What you need to do
Of the entries that follow, how many lines hold the string "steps"? Write the number and nothing more.

Start of Block

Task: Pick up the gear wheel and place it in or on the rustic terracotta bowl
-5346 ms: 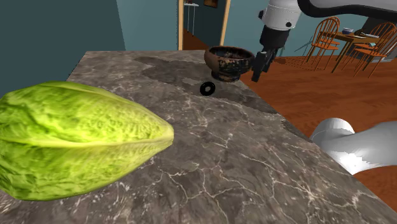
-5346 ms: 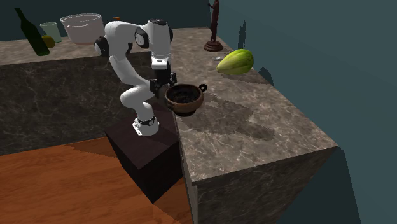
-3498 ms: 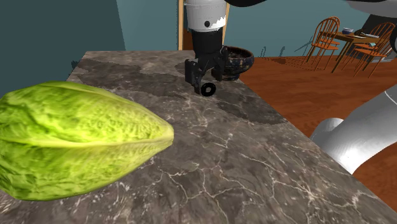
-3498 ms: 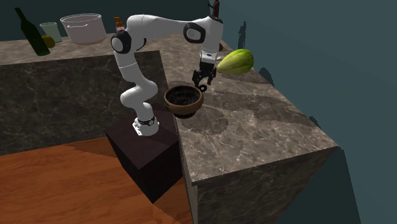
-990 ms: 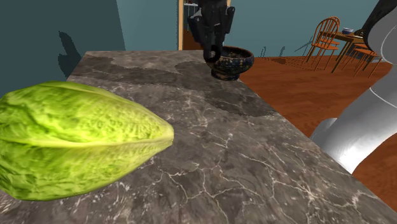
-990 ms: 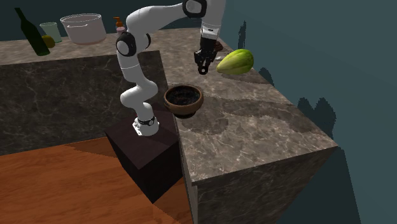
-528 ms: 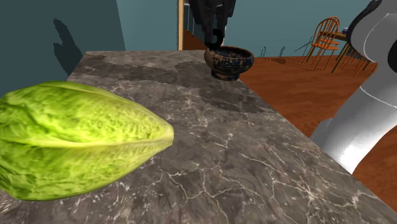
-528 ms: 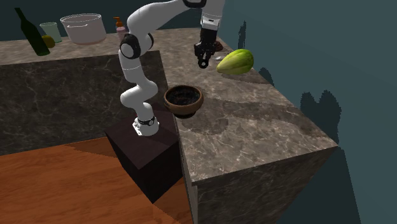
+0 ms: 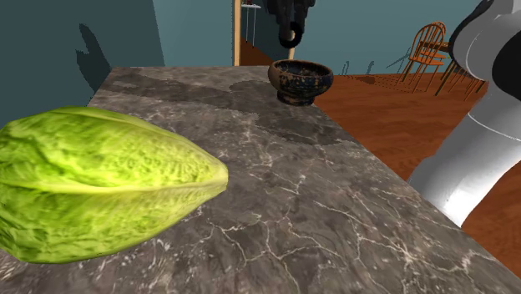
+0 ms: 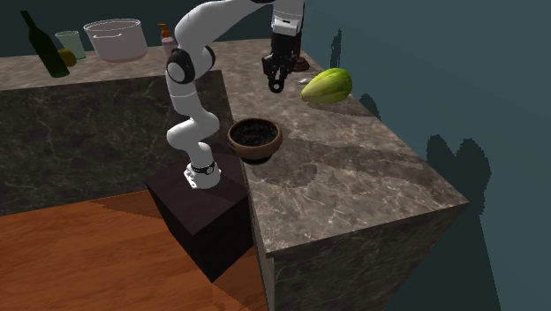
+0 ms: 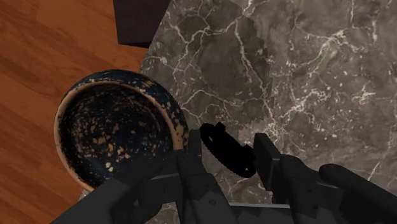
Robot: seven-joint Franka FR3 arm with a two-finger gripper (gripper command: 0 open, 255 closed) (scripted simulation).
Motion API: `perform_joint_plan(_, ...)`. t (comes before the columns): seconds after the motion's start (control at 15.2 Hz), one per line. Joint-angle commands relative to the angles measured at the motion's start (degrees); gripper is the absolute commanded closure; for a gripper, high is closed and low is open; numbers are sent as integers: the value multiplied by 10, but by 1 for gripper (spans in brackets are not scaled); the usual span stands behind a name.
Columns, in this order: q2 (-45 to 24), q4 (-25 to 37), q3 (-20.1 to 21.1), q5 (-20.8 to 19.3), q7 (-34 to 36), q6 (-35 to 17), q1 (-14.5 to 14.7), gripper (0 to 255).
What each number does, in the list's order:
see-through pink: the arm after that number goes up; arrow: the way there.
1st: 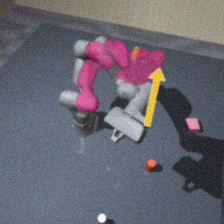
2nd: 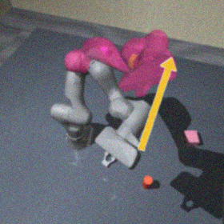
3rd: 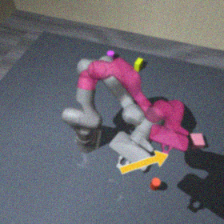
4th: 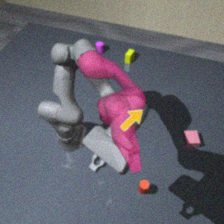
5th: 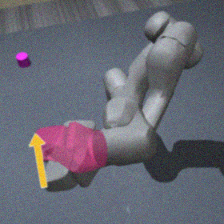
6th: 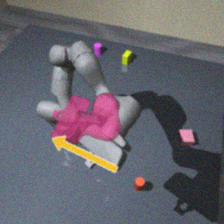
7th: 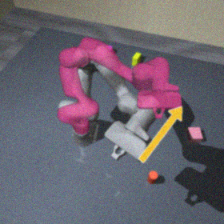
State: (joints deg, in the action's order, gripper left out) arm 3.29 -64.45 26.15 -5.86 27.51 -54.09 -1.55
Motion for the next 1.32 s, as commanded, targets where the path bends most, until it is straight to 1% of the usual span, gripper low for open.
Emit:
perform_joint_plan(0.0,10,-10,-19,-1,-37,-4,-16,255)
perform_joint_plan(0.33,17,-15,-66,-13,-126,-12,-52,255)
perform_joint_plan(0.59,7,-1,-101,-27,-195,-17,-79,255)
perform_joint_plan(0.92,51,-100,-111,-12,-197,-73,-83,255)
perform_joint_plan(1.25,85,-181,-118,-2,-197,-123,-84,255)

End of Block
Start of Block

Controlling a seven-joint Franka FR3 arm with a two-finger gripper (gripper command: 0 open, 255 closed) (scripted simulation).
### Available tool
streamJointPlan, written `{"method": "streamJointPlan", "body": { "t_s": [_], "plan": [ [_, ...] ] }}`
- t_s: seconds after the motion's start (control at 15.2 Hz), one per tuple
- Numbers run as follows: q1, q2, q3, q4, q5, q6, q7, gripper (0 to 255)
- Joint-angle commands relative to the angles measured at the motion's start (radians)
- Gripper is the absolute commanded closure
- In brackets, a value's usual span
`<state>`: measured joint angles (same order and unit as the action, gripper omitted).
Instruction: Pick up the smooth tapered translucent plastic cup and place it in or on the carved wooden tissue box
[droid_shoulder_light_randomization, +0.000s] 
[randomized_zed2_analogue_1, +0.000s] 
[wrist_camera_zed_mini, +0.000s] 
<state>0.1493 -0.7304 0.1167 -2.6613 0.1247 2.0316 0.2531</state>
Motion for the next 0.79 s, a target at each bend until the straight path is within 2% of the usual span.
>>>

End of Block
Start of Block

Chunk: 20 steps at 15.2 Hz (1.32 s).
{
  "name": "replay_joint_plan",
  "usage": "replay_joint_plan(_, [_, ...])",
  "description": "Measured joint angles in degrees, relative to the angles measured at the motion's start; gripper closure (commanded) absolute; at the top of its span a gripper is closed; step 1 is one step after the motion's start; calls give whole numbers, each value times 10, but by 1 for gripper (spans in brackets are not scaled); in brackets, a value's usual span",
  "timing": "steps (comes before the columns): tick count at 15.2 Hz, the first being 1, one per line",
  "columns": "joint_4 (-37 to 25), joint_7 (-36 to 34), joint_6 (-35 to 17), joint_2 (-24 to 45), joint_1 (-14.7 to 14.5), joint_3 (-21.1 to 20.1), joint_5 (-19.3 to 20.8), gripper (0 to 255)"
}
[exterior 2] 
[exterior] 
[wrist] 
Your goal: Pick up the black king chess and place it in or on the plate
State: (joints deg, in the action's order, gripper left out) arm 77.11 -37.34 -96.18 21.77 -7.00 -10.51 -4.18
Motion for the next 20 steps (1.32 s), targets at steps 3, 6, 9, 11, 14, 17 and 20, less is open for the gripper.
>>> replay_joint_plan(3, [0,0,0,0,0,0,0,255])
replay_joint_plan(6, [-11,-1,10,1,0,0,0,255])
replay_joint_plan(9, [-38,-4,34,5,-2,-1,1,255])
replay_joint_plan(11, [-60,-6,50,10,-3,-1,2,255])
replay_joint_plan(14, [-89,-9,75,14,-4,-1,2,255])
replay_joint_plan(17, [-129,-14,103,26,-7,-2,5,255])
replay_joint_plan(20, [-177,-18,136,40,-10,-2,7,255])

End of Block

Response area
3